Devoted to the Propagation and Defense of New Testament Christianity
February 2, 1956

What Is Wrong With The Method?

W. Clyde Poplin, Santa Rosa, California

Recently I have noted frequent appearance of such statements as this: "The Lord told us to care for the orphans, but he did not tell us how." Or, "The Bible tells us to teach, but it does not tell us how." Then the statement is made that the method is left up to us. And the charge is made that zealous but misguided brethren are quibbling over methods when methods are not legislated, and hence are entirely optional. It appears to me that brethren often talk about "method" when they mean something else.

Now, I do not know any unscriptural method of baptizing. There are a lot of unscriptural things done, and called baptizing. And people are often immersed for unscriptural reasons. Brother Cleon Lyles has some things to say in his "Church Cooperation," the portion that appeared in the November 24 issue of the Gospel Guardian, which indicate to me that Brother Lyles does not know what is meant by the word "method." He says, "Now, what method. Shall we have a baptistry? Shall we do it in a creek? Shall the water be warm? Shall the robes be ready? How shall we do it? He didn't say." I agree that these things are incidental, and not one of them has anything to do with the scripturalness of the baptism. But neither do they have anything to do with method. I once baptized a man who expected me to immerse him forward, rather than backward. That is method, and is alike incidental. It would have been awkward, but not unscriptural.

I do not know any method of teaching the gospel that is unscriptural. There may be some but I have not been able to think of one. Many times have I preached sermons on "Essentials and Incidentals," in which I have declared that the Lord told the apostles to "Go," but that he did not specify the method of transportation. He said teach, but he did not specify the method of teaching. They sometimes taught orally, sometimes by epistle. The method of getting the oral message to the ear of the hearer is incidental. A megaphone could be used without any scriptural violation. Radio facilities may be used, or the voice may be recorded on a disc. Or it may be recorded and released at a later time. This is method.

I do not know how one could use an unscriptural method. But it is easy to see how an unscriptural organization may be used. When the missionary society was formed a number of years ago, and they sent a preacher out to preach the gospel, if that preacher used an unscriptural method I never heard of it. But that he was sent by an unscriptural organization the editor of the Gospel Advocate has not yet denied. If there is anything wrong with the method of teaching employed by the Herald of Truth, it has not come to my knowledge. But I believe there is something wrong with the organization when all the churches are invited to, and many of them do, send their money to one church for that church to do their teaching for them.
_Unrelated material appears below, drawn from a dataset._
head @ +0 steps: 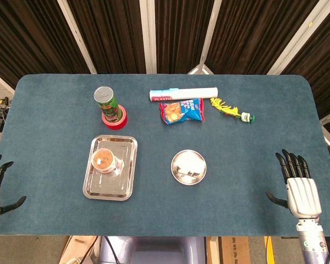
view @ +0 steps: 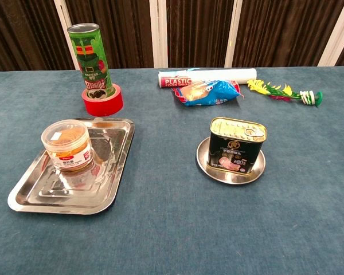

If all the churches should agree to establish a headquarters, and elect a president or general overseer, and he in turn should commission one church to do the radio preaching, another to do the foreign mission work, another to do the benevolent work and another to select and send the evangelists to hold the meetings throughout the country, there might not be anything wrong with the methods used, but there would be something wrong with the organization using the methods.

I believe that both Christians and churches can feed and clothe the poor, both children and adults, both saint and sinner. And I do not know any unscriptural method of doing it. There are unscriptural methods of raising money. But I believe that churches can enter, and have entered into unscriptural federations in which to use money that is scripturally raised to do a scriptural work. I have no objection to an orphan home that does not involve unscriptural organization. If we build an orphan home and "put it under" the elders of a certain congregation, or get a certain eldership to agree to "take the oversight" of it, while it is yet a brotherhood project, with all the congregations solicited to send their money to the "overseeing" congregation to be used to support the home, it is as unscriptural as the Herald of Truth or the hypothetical organization suggested earlier in this article. It is unscriptural in organization.

These matters are not questions of method, but of organization. Brother Lyles, in the article already referred to, makes the singing an example. He says: "What kind of songs . . . . I mean how written? How many verses? He didn't say. And when I try to legislate in the matter of method, I do the very thing that . . . . God doesn't allow me to do." Well, of course, the number of verses has nothing to do with method. But suppose one congregation should assume the mission of selecting, preparing, and publishing the songs to be used by all the churches, and of arranging the singing program in all the churches at all the services. They would say, "Send us your money and we will oversee your singing. This is the work of the `Gold Ridge' church, and we are asking our sister congregations to assist us in doing this our work." There probably would not be anything wrong with the method of singing in the churches. But there would be something wrong with the arrogation of authority on the part of the "Gold Ridge" church, and with the surrendering of authority on the part of all the sister congregations who helped her do that work.